_WORK INSTRUCTIONS_:
Output the data in full and exactly as presented.

_RAW DATA_:
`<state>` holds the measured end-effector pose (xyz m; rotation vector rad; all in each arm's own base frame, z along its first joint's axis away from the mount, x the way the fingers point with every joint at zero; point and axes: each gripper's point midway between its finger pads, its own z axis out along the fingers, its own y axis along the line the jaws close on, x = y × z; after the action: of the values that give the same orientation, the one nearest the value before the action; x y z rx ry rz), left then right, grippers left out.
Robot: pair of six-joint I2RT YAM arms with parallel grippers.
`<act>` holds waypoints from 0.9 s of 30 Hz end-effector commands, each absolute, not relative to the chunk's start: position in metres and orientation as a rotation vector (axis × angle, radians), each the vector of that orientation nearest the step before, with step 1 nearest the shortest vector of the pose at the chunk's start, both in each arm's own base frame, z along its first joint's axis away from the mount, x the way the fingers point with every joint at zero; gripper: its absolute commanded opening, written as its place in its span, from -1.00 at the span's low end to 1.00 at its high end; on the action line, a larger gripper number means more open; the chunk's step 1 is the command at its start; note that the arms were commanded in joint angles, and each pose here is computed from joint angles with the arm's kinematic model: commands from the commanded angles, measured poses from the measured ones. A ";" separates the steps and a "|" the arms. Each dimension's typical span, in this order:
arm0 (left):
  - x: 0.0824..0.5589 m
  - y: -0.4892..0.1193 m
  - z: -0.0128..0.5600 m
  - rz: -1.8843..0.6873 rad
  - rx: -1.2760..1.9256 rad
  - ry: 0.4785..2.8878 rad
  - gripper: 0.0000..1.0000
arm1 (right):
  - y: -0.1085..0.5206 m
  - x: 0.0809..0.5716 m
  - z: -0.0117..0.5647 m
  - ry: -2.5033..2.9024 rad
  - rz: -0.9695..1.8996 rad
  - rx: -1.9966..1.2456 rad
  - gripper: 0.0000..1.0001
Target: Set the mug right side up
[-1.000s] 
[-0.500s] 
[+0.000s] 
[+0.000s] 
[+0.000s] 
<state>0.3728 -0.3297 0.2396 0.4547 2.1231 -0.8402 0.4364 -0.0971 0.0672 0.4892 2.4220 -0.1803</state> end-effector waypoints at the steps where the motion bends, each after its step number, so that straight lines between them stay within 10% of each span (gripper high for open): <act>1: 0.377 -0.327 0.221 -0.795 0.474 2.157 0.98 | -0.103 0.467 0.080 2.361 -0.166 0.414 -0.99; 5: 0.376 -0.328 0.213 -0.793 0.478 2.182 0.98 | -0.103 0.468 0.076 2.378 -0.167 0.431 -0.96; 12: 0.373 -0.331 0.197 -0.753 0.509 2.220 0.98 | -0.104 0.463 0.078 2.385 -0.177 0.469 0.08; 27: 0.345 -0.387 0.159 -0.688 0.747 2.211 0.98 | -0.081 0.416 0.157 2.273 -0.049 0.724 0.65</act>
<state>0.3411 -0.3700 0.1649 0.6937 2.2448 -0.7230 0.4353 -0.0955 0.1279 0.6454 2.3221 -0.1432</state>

_EXERCISE SOLUTION_:
`<state>` holds the measured end-effector pose (xyz m; rotation vector rad; all in each arm's own base frame, z along its first joint's axis away from the mount, x the way the fingers point with every joint at zero; point and axes: each gripper's point midway between its finger pads, its own z axis out along the fingers, its own y axis along the line the jaws close on, x = y × z; after the action: of the values that give the same orientation, the one nearest the value before the action; x y z rx ry rz), left then right, grippers left out.
Robot: pair of six-joint I2RT YAM arms with parallel grippers.
`<act>` holds waypoints from 0.9 s of 30 Hz end-effector commands, each absolute, not relative to the chunk's start: position in metres and orientation as a rotation vector (axis × angle, radians), each the vector of that orientation nearest the step before, with step 1 nearest the shortest vector of the pose at the chunk's start, both in each arm's own base frame, z along its first joint's axis away from the mount, x the way the fingers point with every joint at zero; gripper: its absolute commanded opening, written as its place in its span, from -1.00 at the span's low end to 1.00 at its high end; on the action line, a larger gripper number means more open; the chunk's step 1 is the command at its start; note that the arms were commanded in joint angles, and each pose here is computed from joint angles with the arm's kinematic model: commands from the commanded angles, measured poses from the measured ones. A ";" separates the steps and a "|" the arms. Each dimension's typical span, in this order:
arm0 (left):
  - x: 0.0824..0.5589 m
  - y: -0.4892..0.1193 m
  - z: -0.0128..0.5600 m
  - rz: -1.8843..0.6873 rad
  - rx: -1.2760..1.9256 rad
  - ry: 0.4785..2.8878 rad
  - gripper: 0.0000..1.0000
arm1 (right):
  - y: -0.1085..0.5206 m
  - x: 0.0809..0.5716 m
  - z: -0.0117..0.5647 m
  - ry: -2.5033..2.9024 rad
  - rz: -0.9695..1.8996 rad
  - rx: -1.9966..1.2456 rad
  - gripper: 0.0000..1.0001
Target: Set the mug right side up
[-1.000s] 
[-0.500s] 
[+0.000s] 
[+0.000s] 
[+0.000s] 
<state>0.3728 -0.3297 0.2396 0.4547 2.1231 -0.8402 0.4364 -0.0971 0.0672 0.4892 2.4220 -0.1803</state> end-effector waypoints at the steps where the motion bends, each after its step number, so that straight lines between them stay within 10% of each span (gripper high for open): <act>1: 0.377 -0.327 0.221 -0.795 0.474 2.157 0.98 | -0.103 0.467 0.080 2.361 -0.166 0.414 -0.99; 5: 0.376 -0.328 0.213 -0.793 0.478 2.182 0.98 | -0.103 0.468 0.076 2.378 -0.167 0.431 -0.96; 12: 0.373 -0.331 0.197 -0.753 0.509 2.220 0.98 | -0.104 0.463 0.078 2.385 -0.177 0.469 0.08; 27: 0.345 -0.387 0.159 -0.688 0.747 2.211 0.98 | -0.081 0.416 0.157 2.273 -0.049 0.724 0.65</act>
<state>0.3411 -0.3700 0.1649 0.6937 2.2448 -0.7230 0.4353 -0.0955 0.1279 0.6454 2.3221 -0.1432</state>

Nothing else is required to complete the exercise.